TASK TO COMPLETE
Reproduce exactly, and only, the lines below from the one containing "Object locations in" through the one containing "Could you please locate the blue gas".

:::::

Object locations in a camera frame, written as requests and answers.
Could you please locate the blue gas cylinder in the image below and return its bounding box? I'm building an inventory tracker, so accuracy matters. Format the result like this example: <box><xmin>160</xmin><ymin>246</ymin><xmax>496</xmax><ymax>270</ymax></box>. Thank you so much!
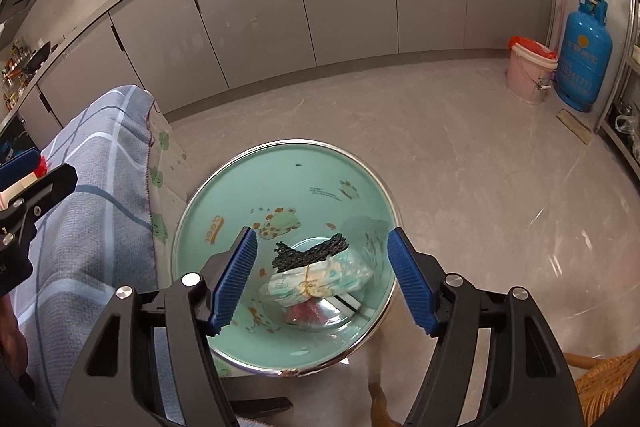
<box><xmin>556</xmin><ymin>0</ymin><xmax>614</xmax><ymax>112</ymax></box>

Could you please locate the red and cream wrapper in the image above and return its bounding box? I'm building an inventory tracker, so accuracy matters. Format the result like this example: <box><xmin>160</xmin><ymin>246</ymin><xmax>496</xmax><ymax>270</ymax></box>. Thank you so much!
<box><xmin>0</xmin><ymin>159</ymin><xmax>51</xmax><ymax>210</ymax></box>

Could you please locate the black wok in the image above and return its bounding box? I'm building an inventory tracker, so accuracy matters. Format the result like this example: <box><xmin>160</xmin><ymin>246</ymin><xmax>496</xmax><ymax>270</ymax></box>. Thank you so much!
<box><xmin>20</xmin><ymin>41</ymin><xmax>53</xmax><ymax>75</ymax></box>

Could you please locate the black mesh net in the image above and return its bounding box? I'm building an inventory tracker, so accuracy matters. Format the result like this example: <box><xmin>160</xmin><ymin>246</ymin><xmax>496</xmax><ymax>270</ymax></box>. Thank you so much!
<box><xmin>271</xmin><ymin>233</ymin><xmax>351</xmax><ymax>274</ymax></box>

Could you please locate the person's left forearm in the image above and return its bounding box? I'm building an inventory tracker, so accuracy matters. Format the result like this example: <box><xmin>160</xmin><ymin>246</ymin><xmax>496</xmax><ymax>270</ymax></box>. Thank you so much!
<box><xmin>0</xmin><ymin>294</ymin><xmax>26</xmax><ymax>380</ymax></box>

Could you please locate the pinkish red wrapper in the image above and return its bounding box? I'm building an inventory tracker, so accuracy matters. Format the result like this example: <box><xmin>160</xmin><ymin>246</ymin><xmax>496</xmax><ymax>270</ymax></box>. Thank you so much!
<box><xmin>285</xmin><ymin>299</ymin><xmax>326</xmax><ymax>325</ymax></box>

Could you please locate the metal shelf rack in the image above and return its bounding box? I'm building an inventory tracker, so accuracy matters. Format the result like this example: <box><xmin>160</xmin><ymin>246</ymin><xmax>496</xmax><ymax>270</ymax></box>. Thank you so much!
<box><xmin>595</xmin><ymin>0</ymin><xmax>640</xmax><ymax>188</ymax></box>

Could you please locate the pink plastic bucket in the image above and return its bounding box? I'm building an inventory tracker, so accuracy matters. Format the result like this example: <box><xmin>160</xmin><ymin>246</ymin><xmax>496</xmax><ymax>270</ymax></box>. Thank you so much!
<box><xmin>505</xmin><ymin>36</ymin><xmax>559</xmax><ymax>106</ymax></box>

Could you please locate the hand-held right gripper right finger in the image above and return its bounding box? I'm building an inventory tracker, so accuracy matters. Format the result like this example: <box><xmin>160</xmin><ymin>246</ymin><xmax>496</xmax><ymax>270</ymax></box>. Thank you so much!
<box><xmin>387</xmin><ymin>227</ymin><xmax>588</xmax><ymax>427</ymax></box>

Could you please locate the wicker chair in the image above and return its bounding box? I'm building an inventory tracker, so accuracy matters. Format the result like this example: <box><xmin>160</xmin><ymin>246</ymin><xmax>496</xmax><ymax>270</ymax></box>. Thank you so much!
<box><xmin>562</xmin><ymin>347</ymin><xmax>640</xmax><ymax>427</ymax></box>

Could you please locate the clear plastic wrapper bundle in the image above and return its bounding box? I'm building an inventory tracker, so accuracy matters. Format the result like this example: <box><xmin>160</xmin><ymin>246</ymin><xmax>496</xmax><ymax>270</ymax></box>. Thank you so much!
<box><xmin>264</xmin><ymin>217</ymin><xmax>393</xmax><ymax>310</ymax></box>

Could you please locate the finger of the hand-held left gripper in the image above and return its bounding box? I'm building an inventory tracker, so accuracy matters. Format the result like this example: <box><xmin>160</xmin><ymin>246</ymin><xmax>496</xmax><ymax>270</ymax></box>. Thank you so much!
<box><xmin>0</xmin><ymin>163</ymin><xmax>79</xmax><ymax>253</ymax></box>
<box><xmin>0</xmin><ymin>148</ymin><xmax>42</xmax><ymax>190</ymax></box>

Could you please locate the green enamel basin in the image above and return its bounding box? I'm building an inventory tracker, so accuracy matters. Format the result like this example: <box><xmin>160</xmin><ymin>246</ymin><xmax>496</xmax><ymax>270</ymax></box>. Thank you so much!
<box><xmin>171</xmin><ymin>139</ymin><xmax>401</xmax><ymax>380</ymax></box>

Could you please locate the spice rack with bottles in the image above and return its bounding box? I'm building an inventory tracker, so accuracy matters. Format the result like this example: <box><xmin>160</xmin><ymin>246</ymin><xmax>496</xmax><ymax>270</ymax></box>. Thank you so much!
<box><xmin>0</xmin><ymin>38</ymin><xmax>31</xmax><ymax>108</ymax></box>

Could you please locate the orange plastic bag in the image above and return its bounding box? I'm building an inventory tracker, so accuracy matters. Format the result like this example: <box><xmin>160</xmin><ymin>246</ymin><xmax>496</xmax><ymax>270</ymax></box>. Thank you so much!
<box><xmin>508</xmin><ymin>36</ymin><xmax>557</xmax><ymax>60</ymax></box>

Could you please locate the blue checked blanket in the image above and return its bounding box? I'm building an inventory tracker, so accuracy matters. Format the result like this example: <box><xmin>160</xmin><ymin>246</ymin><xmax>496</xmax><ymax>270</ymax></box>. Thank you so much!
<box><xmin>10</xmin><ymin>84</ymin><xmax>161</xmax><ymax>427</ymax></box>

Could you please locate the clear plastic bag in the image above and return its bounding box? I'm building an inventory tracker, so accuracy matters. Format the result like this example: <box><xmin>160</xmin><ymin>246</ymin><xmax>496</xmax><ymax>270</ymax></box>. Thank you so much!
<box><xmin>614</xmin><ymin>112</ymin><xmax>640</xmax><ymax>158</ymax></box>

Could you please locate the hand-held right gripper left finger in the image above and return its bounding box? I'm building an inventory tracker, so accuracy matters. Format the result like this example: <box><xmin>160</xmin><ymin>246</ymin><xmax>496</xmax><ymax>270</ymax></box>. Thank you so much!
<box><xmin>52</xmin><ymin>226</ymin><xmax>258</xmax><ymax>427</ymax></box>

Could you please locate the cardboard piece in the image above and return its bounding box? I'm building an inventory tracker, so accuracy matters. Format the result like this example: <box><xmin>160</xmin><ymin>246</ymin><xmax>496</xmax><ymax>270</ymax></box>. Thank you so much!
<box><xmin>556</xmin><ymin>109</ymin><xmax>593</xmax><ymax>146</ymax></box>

:::::

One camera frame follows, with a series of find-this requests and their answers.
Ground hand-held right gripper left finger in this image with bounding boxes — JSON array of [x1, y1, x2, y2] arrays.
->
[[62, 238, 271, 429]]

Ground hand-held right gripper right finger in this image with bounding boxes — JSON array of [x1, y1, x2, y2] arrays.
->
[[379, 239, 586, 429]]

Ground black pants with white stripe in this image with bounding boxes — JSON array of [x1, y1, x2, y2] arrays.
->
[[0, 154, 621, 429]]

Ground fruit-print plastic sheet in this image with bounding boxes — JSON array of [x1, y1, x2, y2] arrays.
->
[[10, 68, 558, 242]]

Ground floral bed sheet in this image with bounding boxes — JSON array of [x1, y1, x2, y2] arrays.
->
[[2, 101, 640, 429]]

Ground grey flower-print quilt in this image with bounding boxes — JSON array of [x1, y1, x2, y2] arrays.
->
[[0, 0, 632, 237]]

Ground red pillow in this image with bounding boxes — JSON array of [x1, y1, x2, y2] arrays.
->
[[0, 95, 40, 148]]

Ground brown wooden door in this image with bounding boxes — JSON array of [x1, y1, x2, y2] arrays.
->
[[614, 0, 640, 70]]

:::::

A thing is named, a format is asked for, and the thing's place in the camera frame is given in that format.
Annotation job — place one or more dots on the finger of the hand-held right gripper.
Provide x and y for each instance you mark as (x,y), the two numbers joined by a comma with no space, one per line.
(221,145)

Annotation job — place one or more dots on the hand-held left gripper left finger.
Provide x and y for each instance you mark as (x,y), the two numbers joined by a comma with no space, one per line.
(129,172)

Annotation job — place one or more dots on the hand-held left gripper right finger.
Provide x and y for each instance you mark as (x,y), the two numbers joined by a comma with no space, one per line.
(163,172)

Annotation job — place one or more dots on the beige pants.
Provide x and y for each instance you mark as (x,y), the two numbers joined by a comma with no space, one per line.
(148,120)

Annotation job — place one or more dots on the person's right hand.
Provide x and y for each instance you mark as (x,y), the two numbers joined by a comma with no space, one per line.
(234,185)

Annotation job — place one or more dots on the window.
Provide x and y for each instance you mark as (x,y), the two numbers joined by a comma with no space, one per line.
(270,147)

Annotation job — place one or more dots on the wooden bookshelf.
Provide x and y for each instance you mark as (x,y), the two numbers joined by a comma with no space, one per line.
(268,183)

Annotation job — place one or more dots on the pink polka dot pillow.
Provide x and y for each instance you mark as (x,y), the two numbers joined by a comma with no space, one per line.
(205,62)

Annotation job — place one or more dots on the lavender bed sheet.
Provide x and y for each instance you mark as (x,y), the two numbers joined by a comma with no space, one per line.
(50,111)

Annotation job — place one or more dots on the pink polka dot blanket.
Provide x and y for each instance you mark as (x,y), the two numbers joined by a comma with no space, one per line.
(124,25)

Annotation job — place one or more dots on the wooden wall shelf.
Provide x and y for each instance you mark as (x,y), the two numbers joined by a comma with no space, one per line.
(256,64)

:::::

SOLUTION
Object locations in a camera frame, written as requests and answers.
Could you please locate the blue gas cylinder in the image below and return its bounding box? I'm building an inventory tracker, so accuracy matters. Format the result like this example: <box><xmin>160</xmin><ymin>246</ymin><xmax>496</xmax><ymax>270</ymax></box>. Thank you so much!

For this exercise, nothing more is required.